Cinque grandi titoli per la Stagione della Danza, per una Compagnia giovane e di talento che si confronta con la tradizione ed il contemporaneo. In programma balletti del repertorio classico, come “Lo Schiaccianoci”, “Don Chisciotte” e “Cenerentola”. Per le nuove creazioni il Balletto del Teatro di San Carlo affida a Juliano Nunes la coreografia di “Amadè”, spettacolo ispirato a Wolfgang Amadeus Mozart. Così le nuove produzioni “Come un respiro/ “Bolero”, la prima su musiche di Händel, per la coreografia di Mauro Bigonzetti, e la seconda su coreografia di Giuseppe Picone, direttore del Balletto del San Carlo in questo balletto anche in veste di étolie con Zakharova.

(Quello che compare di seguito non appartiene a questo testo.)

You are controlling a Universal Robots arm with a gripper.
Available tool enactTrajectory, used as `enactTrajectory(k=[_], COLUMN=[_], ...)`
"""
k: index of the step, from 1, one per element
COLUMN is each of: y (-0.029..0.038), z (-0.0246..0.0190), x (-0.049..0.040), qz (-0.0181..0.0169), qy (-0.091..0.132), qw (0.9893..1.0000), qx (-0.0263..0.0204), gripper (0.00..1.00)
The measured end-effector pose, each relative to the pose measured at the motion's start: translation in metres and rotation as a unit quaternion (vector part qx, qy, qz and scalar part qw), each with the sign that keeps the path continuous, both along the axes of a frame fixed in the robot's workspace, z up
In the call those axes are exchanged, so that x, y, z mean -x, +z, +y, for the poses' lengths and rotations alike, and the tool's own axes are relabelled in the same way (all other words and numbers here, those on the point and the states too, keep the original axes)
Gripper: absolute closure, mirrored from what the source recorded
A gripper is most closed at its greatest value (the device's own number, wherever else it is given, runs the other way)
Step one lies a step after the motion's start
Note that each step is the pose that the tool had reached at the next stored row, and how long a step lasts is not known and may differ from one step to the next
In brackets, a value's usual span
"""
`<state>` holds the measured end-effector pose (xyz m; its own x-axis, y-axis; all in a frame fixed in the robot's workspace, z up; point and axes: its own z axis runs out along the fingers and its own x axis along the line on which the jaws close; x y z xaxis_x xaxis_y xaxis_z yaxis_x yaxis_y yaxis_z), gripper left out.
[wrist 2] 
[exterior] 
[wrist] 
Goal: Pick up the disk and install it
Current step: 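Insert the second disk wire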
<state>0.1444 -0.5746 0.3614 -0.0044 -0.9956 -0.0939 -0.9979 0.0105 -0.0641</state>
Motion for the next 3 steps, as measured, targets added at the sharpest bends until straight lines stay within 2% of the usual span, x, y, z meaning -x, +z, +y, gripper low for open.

Anche quest’anno il Lirico sarà impegnato in date nazionali e internazionali: a giugno Lacco Ameno-Ischia ospiterà “Pulcinella”, di Igor Stravinskij, con il Balletto del Teatro di San Carlo, coreografia di Giuseppe Picone. Lo spettacolo sarà ospitato, a settembre, nel Museo Nazionale Ferroviario di Pietrarsa di Portici. Il 30 giugno l’Orchestra del Teatro di San Carlo, diretta da Juraj Valčuha, inaugurerà il Festival di Ravello con il quale il San Carlo ha stretto una sinergia istituzionale e artistica. In programma musiche di Martucci e Wagner. L’Orchestra tornerà a Ravello il 18 luglio, sempre con Valčuha sul podio, con un programma che spazia da Rota a Williams a Gerhwin. Ad agosto, nell’ambito di Matera Capitale Europea della Cultura, Il Teatro di San Carlo presenterà “Cavalleria Rusticana” di Pietro Mascagni, diretta da Valčuha, per la regia di Giorgio Barberio Corsetti.

A ottobre 2019 il Coro del Teatro di San Carlo inaugurerà la Stagione Sinfonica dell’Accademia Nazionale di Santa Cecilia nel Requiem “Grande Messe des morts” di Berlioz, diretta da Antonio Pappano.

Ad aprile l’Orchestra e il Coro del San Carlo terranno il Concerto di Pasqua nel Duomo di Orvieto. Nel 2020 l’Orchestra sarà ospite del Festival di Pentecoste di Salisburgo e nel 2021 terrà una grande tournée in Cina con il Maestro Zubin Mehta.